A graph complexity measure based on the spectral analysis of the Laplace operator

TL;DR

This paper introduces a spectral-based complexity measure for undirected graphs that captures structural features and distinguishes different graph types, with applications to brain connectivity analysis in epileptic patients.

Contribution

It proposes a novel spectral complexity measure based on Laplacian eigenvalues that satisfies key properties and differentiates graph models and real-world brain networks.

Findings

Complexity measure vanishes for fully connected and disconnected graphs.

Different graph models occupy distinct regions in the complexity versus link density plane.

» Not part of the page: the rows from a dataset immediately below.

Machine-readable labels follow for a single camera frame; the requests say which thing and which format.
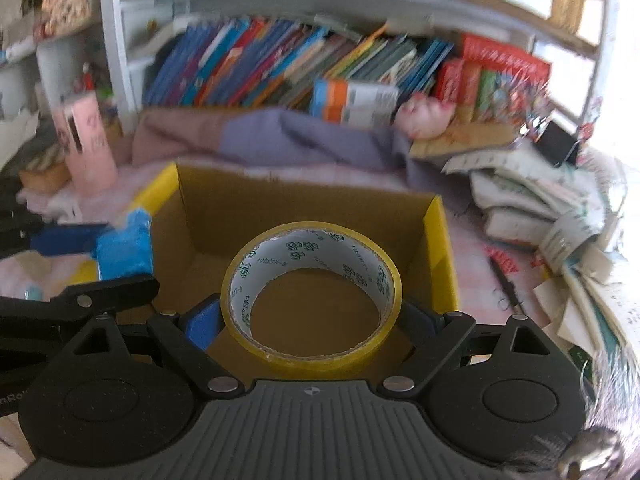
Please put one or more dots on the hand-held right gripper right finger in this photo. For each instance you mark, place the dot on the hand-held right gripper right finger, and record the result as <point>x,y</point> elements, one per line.
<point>420,327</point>

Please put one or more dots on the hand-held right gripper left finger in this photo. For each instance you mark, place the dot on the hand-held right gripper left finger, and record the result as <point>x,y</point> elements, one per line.
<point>202,325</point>

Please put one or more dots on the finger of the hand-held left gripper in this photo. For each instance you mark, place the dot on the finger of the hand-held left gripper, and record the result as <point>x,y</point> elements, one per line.
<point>65,240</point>
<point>115,292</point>

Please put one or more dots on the light blue packet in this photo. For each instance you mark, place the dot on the light blue packet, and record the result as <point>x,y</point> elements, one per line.
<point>125,250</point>

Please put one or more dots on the yellow tape roll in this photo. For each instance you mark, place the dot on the yellow tape roll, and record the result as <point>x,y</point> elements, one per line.
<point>310,245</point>

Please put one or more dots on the yellow cardboard box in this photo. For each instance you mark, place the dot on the yellow cardboard box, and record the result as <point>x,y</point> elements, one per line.
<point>310,200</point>

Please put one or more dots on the wooden chessboard box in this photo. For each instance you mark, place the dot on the wooden chessboard box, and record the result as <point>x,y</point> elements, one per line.
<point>45,177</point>

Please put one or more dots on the pink cylindrical humidifier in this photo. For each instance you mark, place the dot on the pink cylindrical humidifier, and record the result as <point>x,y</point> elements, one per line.
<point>90,150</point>

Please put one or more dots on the black pen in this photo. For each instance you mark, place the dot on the black pen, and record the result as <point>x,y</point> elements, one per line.
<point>505,282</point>

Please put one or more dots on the pink checked table mat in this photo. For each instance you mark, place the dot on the pink checked table mat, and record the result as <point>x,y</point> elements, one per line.
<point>480,240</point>

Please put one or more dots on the pile of papers and booklets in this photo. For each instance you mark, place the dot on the pile of papers and booklets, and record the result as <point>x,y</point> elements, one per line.
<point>555,195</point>

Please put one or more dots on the brown paper envelope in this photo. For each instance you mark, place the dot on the brown paper envelope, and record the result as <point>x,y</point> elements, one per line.
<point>470,137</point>

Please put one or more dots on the fluffy grey sleeve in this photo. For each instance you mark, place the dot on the fluffy grey sleeve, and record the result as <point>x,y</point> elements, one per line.
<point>607,390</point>

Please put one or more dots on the purple cloth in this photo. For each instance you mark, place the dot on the purple cloth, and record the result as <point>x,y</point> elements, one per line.
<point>280,140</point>

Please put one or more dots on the pink pig plush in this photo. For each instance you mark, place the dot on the pink pig plush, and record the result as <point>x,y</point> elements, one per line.
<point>425,117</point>

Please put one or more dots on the white wooden bookshelf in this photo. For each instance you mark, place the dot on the white wooden bookshelf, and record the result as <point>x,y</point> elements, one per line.
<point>114,35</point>

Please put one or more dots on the black phone stand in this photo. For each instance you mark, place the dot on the black phone stand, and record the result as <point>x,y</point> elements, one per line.
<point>556,144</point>

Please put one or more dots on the orange and white carton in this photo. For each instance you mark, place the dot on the orange and white carton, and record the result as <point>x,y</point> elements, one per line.
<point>355,102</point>

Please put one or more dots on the row of blue books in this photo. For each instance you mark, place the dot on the row of blue books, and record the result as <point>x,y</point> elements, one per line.
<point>240,65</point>

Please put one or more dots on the colourful paper ornament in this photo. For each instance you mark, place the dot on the colourful paper ornament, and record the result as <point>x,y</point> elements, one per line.
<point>535,107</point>

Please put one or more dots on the red dictionary books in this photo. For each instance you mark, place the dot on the red dictionary books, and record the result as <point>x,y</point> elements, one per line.
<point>500,67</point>

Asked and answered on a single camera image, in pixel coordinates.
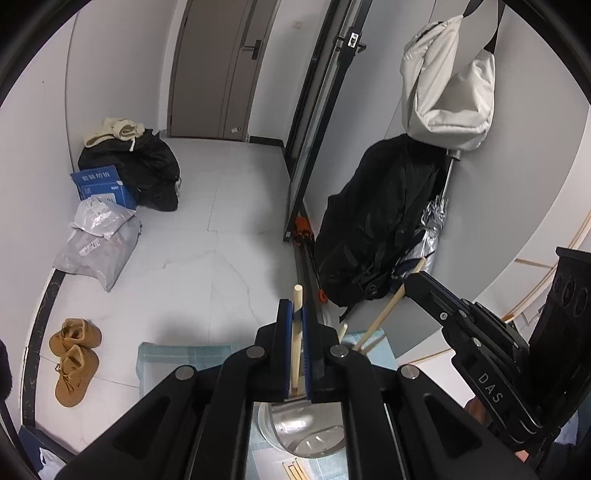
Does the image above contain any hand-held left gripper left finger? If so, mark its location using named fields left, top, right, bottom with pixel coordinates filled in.
left=55, top=298, right=296, bottom=480

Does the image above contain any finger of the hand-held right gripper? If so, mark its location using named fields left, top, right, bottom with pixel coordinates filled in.
left=403, top=271, right=490, bottom=342

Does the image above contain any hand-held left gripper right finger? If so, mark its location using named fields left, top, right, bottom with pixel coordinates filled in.
left=302, top=307, right=539, bottom=480

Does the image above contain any wooden chopstick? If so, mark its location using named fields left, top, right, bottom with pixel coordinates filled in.
left=288, top=285, right=305, bottom=398
left=353, top=333, right=385, bottom=352
left=358, top=258, right=426, bottom=350

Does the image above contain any white metal utensil holder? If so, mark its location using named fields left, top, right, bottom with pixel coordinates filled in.
left=253, top=305, right=370, bottom=459

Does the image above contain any bunch of wooden chopsticks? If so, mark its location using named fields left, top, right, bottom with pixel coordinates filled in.
left=280, top=458, right=320, bottom=480

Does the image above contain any white shoulder bag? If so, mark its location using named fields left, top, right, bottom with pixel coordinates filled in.
left=399, top=0, right=499, bottom=152

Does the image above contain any person's right hand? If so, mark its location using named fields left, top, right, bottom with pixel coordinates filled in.
left=464, top=396, right=491, bottom=428

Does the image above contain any silver folding umbrella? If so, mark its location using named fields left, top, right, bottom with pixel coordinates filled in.
left=392, top=148, right=462, bottom=280

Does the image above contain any white cabinet with gold trim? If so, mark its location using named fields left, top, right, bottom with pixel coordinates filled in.
left=475, top=97, right=591, bottom=333

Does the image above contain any teal checked tablecloth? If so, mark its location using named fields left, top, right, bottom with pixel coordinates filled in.
left=137, top=330, right=398, bottom=480

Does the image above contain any black hanging jacket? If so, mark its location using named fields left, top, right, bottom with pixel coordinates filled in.
left=315, top=134, right=455, bottom=308

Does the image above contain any orange black stick tool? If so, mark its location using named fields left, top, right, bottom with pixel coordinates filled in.
left=294, top=216, right=330, bottom=303

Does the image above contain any large grey plastic parcel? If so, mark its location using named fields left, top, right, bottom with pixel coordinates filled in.
left=53, top=217, right=143, bottom=292

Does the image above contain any black clothing pile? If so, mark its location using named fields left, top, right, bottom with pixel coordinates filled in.
left=78, top=129, right=182, bottom=212

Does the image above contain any small grey plastic parcel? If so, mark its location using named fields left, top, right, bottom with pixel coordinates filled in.
left=69, top=195, right=137, bottom=238

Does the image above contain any blue cardboard box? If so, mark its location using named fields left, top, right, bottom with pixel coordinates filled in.
left=70, top=165, right=138, bottom=209

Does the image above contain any white plastic bag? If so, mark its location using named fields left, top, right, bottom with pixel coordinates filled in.
left=39, top=448, right=63, bottom=478

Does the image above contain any dark blue flat box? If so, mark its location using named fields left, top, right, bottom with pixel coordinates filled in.
left=19, top=425, right=77, bottom=464

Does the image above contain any cream knitted garment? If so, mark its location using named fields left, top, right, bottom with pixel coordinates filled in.
left=83, top=117, right=147, bottom=151

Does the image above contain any dark cloth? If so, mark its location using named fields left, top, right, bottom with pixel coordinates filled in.
left=0, top=340, right=14, bottom=402

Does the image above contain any grey entrance door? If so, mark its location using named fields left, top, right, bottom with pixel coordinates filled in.
left=167, top=0, right=282, bottom=141

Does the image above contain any black glass door frame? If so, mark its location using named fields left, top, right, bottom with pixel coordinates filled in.
left=283, top=0, right=374, bottom=241

Application to MEG data shows potential for distinguishing brain states.

Abstract

In this work we introduce a concept of complexity for undirected graphs in terms of the spectral analysis of the Laplacian operator defined by the incidence matrix of the graph. Precisely, we compute the norm of the vector of eigenvalues of both the graph and its complement and take their product. Doing so, we obtain a quantity that satisfies two basic properties that are the expected for a measure of complexity. First,complexity of fully connected and fully disconnected graphs vanish. Second, complexity of complementary graphs coincide. This notion of complexity allows us to distinguish different kinds of graphs by placing them in a "croissant-shaped" region of the plane link density - complexity, highlighting some features like connectivity,concentration, uniformity or regularity and existence of clique-like clusters. Indeed, considering graphs with a fixed number of nodes, by plotting the link density versus the complexity we find that graphs generated by different methods take place at different regions of the plane. We consider some generated graphs, in particular the Erd\"os-R\'enyi, the Watts-Strogatz and the Barab\'asi-Albert models. Also, we place some particular, let us say deterministic, to wit, lattices, stars, hyper-concentrated and cliques-containing graphs. It is worthy noticing that these deterministic classical models of graphs depict the boundary of the croissant-shaped region. Finally, as an application to graphs generated by real measurements, we consider the brain connectivity graphs from two epileptic patients obtained from magnetoencephalography (MEG) recording, both in a baseline period and in ictal periods .In this case, our definition of complexity could be used as a tool for discerning between states, by the analysis of differences at distinct frequencies of the MEG recording.